CONCERTO ASSOCIAZIONE VENEZZE ROVIGO Giampaolo Stuani si è esibito domenica 6 aprile all’Accademia del Concordi nell’ottavo appuntamento della stagione, proponendo due sonate giovanili e l'Hammerklavier

Le sei ottave della tastiera a martelli si sentono eccome

Il pianista mantovano Giampaolo Stuani domenica 6 aprile, all’Accademia dei Concordi, ha proseguito il ciclo delle sonate di Beethoven. La recensione di Nicoletta Confalone


 

Rovigo - Dopo il Rondò galante e giocoso della piccola Sonata op. 49 n. 1, arriva da un altro pianeta la fanfara perentoria con cui l’Hammerklavier si presenta; un pianeta non solo audace – come sempre lo è stato Beethoven – ma anche determinato a spingersi oltre l’umana comprensione, in spregio alle buone abitudini dell’udito, per affermare una drammatica rivincita del proprio udito martoriato, e confinato nel regno dell’immaginazione e della cerebralità. Un salto nel vuoto, peraltro riuscito benissimo a Giampaolo Stuani, il valente pianista che domenica scorsa all’Accademia dei Concordi ha proposto ad un pubblico altrettanto valoroso (la deliziosa domenica di primavera ispirava ad attività en plein air di tutt’altro genere) due giovanili Sonate di Beethoven, l’op. 10 n. 1 e la già citata op. 49 n.1, a cui appunto è seguita, senza soluzione di continuità, la ventinovesima delle trentadue Sonate: quell’op. 106, definita da Beethoven stesso Hammerklavier, “per la tastiera a martelli”: infatti, proprio durante la sua composizione, negli anni 1817/1819, egli aveva ricevuto dalla prestigiosa casa inglese di pianoforti Broadwood & Sons un innovativo pianoforte a sei ottave, che sicuramente contribuì alla sua ispirazione potentemente anticonvenzionale.
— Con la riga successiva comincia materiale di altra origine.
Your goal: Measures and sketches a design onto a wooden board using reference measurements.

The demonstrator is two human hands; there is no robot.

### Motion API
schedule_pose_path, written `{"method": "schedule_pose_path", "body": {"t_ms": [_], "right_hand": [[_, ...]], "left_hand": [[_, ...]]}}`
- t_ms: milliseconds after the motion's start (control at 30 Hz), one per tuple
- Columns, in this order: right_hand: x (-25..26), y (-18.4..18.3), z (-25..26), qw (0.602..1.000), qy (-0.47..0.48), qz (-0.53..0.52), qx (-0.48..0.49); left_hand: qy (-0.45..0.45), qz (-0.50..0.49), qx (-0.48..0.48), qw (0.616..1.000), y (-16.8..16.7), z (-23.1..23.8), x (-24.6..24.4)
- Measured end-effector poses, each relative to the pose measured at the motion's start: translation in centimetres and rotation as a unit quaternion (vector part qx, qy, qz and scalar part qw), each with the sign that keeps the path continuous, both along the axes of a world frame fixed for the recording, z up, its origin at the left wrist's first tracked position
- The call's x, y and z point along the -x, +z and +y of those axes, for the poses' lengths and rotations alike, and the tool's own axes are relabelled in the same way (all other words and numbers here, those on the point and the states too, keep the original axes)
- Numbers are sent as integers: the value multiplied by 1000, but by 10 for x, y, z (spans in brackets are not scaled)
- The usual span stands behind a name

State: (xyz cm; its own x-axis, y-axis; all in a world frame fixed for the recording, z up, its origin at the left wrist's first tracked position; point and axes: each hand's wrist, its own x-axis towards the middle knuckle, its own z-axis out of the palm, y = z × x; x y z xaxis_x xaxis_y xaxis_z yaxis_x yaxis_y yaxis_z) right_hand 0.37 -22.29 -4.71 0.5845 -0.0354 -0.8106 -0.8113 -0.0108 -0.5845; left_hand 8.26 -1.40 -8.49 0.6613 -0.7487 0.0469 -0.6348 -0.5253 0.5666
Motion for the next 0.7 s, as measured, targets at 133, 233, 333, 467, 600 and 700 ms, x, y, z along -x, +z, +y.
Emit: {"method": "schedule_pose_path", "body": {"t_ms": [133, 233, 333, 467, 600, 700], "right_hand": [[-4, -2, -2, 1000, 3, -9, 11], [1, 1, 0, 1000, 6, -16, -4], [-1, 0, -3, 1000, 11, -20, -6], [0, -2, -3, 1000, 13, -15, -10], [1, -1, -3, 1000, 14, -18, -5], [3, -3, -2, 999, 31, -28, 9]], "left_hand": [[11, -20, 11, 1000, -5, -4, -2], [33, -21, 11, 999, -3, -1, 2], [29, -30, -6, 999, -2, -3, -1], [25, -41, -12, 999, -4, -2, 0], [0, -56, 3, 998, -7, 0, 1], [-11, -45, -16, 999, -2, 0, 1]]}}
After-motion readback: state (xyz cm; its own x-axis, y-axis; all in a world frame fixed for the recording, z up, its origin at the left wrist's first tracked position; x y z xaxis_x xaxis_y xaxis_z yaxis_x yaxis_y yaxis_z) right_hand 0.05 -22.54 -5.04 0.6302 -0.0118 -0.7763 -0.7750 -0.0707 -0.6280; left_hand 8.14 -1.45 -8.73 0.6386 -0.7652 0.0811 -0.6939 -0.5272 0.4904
Stuani ha dimostrato il suo valore di musicista proprio in quello stacco fra un Rondò settecentesco e la musica del futuro: il suo suono nei primi accordi dell’op. 106 possedeva una carica di energia sconosciuta a tutto ciò che lo aveva preceduto.

Non è semplicemente una questione di tocco, più leggero o più corposo, quanto della  cosciente intenzione di quel tocco, capace di imprimergli una convinzione diversa, e dunque un diverso destino. Stuani di quest’arte è maestro, e il suo pianismo – sempre composto e controllato, anche nelle difficoltà più perigliose – è in grado di mettere a fuoco le differenze, rendendole perfettamente udibili senza aver bisogno di evidenziarle.

Questo procedimento era già chiaro nella prima Sonata in programma, l’op. 10 n.1: mozartiana, in quanto ispirata alla K 457 del genio salisburghese, ma non troppo, e Stuani si è dimostrato attento a mostrare gli scarti, che qualificano quest’opera indubitabilmente come beethoveniana, al di là dell’omaggio.

La stessa lucidità il pianista mantovano l’ha dimostrata al cospetto dell’Hammerklavier, oggetto fra l’altro di una sua incisione per Classic Art nel 2006, e soprattutto della Fuga a tre voci con alcune licenze, conclusiva del quarto movimento e dell’intera Sonata: rigorosissima, pur nell’impossibilità di essere contenuta in una definizione.

Dopo tali vette, si è rivelata molto intelligente e liberatoria la scelta dei bis, evocatori di tutt’altre atmosfere: Granada e Asturias, dalla Suite española op. 47 di Isaac Albeniz. Una sensuale serenata notturna e l’ostinazione del flamenco, divenute quintessenza della musica spagnola, pur se create da un musicista insofferente a qualsiasi disciplina e costantemente lontano dalla patria, ramingo per l’Europa e le Americhe. L’ennesima contraddizione, risolta da Stuani con la semplicità di chi sa affidarsi alla bellezza della musica.